__What to do__
Tally every line of the records below that includes "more", and reply with the total alone.

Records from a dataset
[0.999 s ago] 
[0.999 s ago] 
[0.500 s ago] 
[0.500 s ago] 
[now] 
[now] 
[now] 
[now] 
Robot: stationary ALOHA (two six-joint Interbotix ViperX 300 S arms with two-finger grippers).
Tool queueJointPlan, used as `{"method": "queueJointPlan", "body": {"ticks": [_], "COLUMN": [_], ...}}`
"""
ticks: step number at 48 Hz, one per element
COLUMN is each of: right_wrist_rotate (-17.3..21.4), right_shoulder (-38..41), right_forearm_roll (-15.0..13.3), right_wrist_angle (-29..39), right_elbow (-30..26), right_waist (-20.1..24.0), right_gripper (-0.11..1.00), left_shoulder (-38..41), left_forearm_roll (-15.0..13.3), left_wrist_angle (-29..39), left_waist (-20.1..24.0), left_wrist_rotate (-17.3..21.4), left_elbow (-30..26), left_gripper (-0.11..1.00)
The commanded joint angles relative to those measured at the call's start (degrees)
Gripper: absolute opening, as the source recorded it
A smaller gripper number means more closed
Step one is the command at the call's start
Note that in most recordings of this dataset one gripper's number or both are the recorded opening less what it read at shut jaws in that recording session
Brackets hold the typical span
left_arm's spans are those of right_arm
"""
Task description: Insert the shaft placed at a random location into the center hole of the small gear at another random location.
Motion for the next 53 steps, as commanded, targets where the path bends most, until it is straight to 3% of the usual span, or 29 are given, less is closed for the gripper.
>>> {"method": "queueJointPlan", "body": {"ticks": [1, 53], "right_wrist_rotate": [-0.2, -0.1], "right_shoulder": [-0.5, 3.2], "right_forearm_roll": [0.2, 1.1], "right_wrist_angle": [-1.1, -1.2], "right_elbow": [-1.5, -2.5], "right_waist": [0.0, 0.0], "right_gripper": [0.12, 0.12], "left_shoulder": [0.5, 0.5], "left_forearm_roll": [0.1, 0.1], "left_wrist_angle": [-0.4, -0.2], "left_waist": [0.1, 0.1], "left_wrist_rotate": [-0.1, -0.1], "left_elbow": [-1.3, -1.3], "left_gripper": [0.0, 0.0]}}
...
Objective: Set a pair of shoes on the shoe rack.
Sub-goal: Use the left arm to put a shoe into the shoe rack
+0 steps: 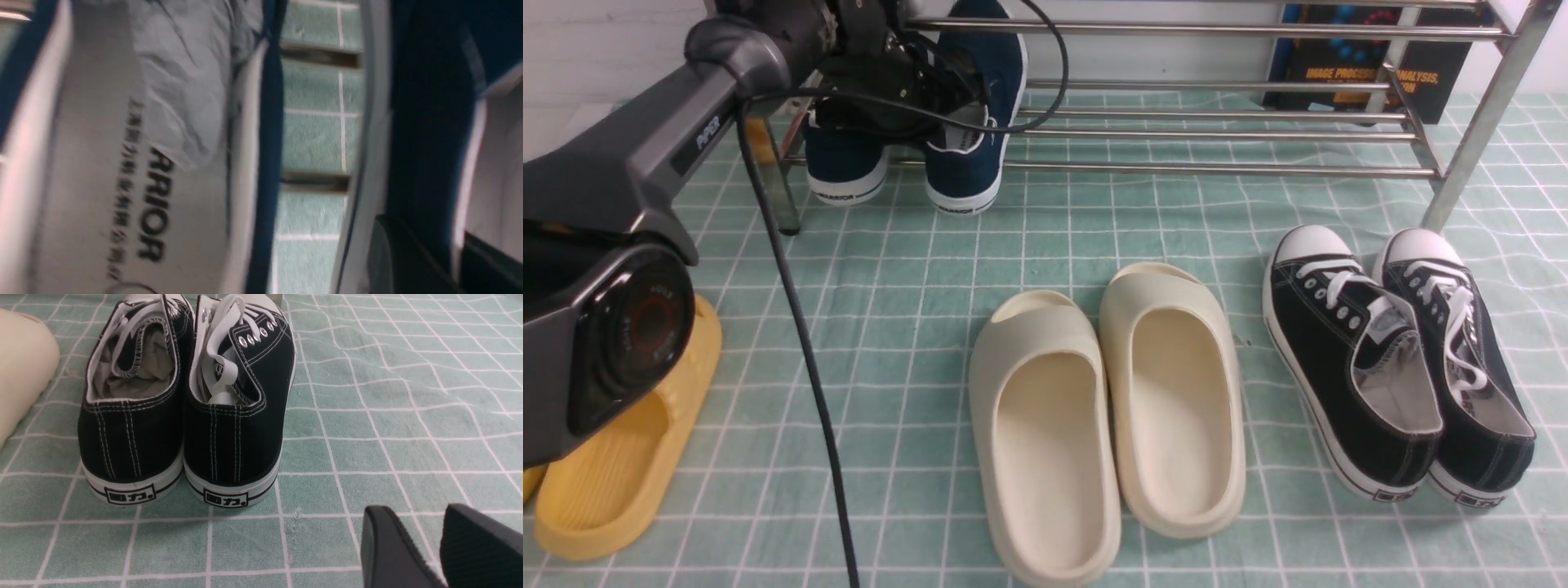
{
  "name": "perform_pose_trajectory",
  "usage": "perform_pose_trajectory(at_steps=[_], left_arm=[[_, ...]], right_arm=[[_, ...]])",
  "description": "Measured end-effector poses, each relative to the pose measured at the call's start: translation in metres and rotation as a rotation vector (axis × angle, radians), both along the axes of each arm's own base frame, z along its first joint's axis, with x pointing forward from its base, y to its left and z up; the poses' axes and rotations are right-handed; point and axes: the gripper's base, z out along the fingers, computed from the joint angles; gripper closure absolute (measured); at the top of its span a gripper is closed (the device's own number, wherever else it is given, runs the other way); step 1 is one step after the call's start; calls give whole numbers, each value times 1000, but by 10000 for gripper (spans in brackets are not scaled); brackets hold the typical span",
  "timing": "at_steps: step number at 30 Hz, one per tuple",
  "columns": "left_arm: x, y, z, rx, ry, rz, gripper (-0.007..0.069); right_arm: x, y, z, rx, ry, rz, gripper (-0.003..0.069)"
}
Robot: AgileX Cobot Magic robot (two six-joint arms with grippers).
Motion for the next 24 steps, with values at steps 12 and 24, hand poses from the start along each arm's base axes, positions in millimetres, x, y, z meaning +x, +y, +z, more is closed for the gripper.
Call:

__Result below__
2